1434Gut instinct

Gut instinct

Get ahead of the game this year by following these golden rules to bust that bulge before the 1st of January.   gut-instinct

 

Egg it

You may have heard it before but we’re telling you again: Eat eggs for breakfast. Studies show that a high protein high fat breakfast like eggs reduces levels of hunger later in the day. These foods will also have a beneficial effect on metabolic rate! It doesn’t even need to be eggs, bacon or a rump steak would work just as well!  

Cut the booze

Its common sense really, if you want to reduce your body fat, reduce or simply cut out alcohol! Its not called a beer belly for nothing. Alcohol shouldn’t just be viewed as empty calories, it also increases the conversion of the male hormone testosterone to the female hormone estrogen! Want more fat and less muscle? Keep drinking.  

Oily fish

Oily fish is the king dish when it comes to fat loss! The two omega 3 fatty acids EPA and DHA primarily found in oily fish are not only ‘good for your health’ they also upregulate genetic pathways in your body which makes you a more effective fat burner! We’re going fishing!  

Get some sun

Get lots of sun or consider supplementing with Vitamin D3! Research in the last few years is highlighting the importance of vitamin D in fat loss. If you are vitamin D deficient you could reduce the amount of fat you lose on a diet but up to half!  

Carbohydrate cycling

Bodybuilders are big fans of carbohydrate cycling and if there is any group of people we should emulate when it comes to losing fat it is bodybuilders! What this means is that on days you train hard, increase your carbohydrate intake. This can easily be done by simply having a ‘recovery snack’ containing a significant amount of carbohydrate that you only have after training sessions. On non-training days don’t have the snack and voila, carbohydrates cycled.  

Get enough shuteye

Make sleep a priority! Research is showing more and more how interlinked many aspects of our lifestyle are when it comes to bodyweight maintenance. Getting less than 8 hours sleep per night can lead to increased levels of insulin resistance which in turn increases the likelihood of fat gain! A lack of sleep can also increase hunger whilst supressing fat burning!
 

Take a measure

Weigh your food and count your calories.
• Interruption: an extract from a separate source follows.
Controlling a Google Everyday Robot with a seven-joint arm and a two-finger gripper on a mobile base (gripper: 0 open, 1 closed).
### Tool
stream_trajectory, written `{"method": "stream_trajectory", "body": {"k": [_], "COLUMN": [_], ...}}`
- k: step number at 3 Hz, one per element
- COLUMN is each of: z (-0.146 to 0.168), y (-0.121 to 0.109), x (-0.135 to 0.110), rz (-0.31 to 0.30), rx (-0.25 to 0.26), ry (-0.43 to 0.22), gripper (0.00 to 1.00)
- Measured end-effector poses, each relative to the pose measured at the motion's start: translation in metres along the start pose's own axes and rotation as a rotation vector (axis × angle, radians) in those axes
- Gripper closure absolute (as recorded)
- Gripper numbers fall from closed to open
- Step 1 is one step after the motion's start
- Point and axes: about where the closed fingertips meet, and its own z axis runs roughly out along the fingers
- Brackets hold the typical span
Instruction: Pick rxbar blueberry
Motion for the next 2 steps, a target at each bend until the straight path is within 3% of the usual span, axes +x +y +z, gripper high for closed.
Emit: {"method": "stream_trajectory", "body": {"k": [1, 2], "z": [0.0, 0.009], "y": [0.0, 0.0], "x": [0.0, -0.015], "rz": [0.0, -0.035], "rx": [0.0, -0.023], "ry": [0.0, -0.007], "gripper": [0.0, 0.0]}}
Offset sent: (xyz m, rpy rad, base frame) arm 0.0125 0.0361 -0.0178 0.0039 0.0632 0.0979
You do not need to spend your whole life counting calories or weighing food, however, doing this at least once at the beginning of your diet will give you a much better idea of what to do further down the line. It will also give you an indication if perhaps you are under eating!  

Run!

Run. It’s that simple. Sprint, jog, run. Run on roads, up hills, through fields. Just run. If you have a good control over your diet, adding some exercise in will speed up the process of weight loss.
 

Find a balance

Remember, exercise can often lead to increased hunger so make sure you don’t over do it. A combination of high intensity and low intensity exercise seems the best idea for the quickest fat loss.
 

Eat more good fats!

A calorie is no longer a calorie. Our top tip is to try eating one to two starchy carbohydrate-free meals per day. The thing to remember here is that you should add in foods containing protein and fat instead. A chicken salad is also boring! Add in some avocado, olive oil and feta cheese to bring the fat content of the meal up. Eating more fat increases the body’s ability to burn body fat!